March 5, 2018 at 11:40 pm (Arts, Culture, Entertainment, Film, Geopolitics and International Relations, History, International Intrigue, Movies, Music, News, Politics, Songs, Vampire novel) (, , , , , , , )

Greer Garson, Silvio Berlusconi, Renfield R. Renfield and The Green-Eyed Monster

Renfield R. Renfield was watching the BBC Culture segment’s Film Critic Sir Laurence Camembert giving a commentary on television.

Said Camembert while eating a plate of cheddar cheese, “It was 75 years ago last night, that the Oscars for 1942 were presented, back in the days when movies were about real people and not comic book characters. Greer Garson’s acceptance speech for winning Best Actress for Mrs. Miniver was said to have lasted about 6 minutes but a little known aspect of the speech was she spent at least 5 minutes of it attacking Donald Trump.”

“Wow,” said Amadeus Emanon while eating a bowl of 6 dozen oysters, “do you suppose Greer Garson was in telepathic clairvoyant communication with our lobster Michelangelo?”.

“I think Sir Camembert was joking,” Renfield said wryly while drinking a rye whiskey 🥃.

“Oh,” said Amadeus and then asked, “what cheese do you think goes best with oysters? Camembert or cheddar?”.

“I suppose it all depends on one’s dairy 🥛 orientation,” Renfield commented as he read a brochure from the All-Inclusive Dairy Producers of Europe.

“I have to go to the bathroom,” Amadeus announced.

“Well, please don’t let me stop you,” said Renfield who had already got caught in a very peculiar shower on the way home from Parliament this afternoon.

As Amadeus marched off to the bathroom whistling the song “Rule Britannia, Britannia rules the waves…”, Renfield watched a story on BBC News about how former Italian Prime Minister Silvio Berlusconi was flashed by a topless woman protestor at a polling booth while voting in yesterday’s Italian parliamentary elections.

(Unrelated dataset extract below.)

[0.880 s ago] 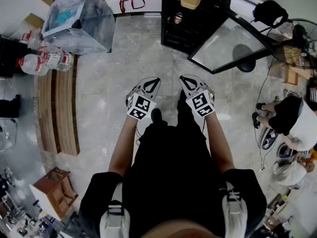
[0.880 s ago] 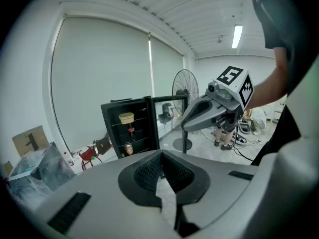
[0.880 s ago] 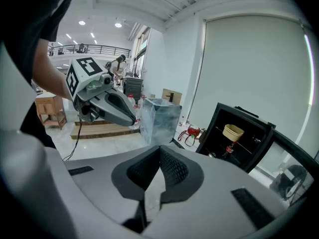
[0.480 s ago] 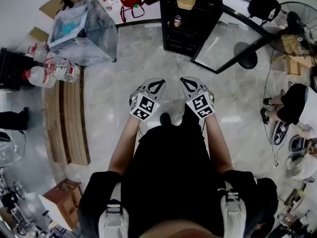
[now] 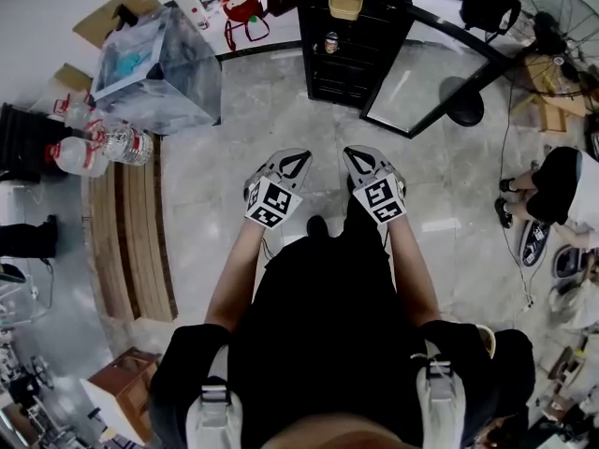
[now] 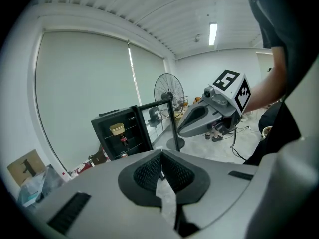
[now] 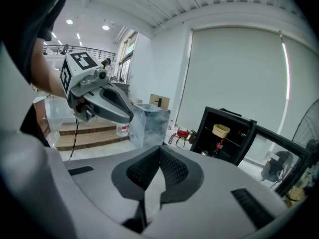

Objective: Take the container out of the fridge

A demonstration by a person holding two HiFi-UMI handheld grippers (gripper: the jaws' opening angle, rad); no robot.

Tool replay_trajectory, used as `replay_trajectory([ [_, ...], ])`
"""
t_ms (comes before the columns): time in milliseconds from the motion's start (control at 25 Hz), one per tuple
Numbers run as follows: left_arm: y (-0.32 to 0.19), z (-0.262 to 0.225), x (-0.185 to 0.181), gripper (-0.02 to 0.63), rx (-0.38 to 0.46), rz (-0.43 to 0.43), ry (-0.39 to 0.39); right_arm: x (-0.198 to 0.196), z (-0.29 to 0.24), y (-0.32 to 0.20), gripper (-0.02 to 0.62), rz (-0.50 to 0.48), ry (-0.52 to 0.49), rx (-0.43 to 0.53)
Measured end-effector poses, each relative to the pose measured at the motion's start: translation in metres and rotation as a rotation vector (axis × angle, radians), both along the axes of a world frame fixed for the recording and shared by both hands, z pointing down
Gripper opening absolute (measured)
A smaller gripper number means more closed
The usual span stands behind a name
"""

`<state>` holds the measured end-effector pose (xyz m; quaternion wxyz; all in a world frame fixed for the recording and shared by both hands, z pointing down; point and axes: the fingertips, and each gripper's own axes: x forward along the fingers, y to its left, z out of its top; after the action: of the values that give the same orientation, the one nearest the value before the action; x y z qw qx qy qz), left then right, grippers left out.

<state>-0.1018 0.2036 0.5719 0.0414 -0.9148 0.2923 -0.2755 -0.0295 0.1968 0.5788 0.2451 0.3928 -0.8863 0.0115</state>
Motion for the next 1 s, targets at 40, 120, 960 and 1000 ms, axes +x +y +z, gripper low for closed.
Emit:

“Shit,” sighed Renfield, “I was never flashed by a beautiful topless woman protestor when I voted in last year’s British parliamentary elections. Some guys have all the luck.”

“I don’t recall having taken any Viagra today,” a shocked and somewhat surprised Amadeus shouted from the bathroom.

“Some guys do nothing but complain,” Renfield added.

Renfield walked out the door into the snow and the rain singing that old Rod Stewart song, “Some guys have all the luck… Some guys get all the breaks” but quickly switched over to the lyrics of the Glen Campbell song Rhinestone Cowboy, “And nice guys get washed away like the snow and the rain…” when a sudden flood of snow and rain hit Renfield and started carrying him away in the direction of the Thames River.

-A vampire novel chapter
written by Christopher
Monday March 5th
2018.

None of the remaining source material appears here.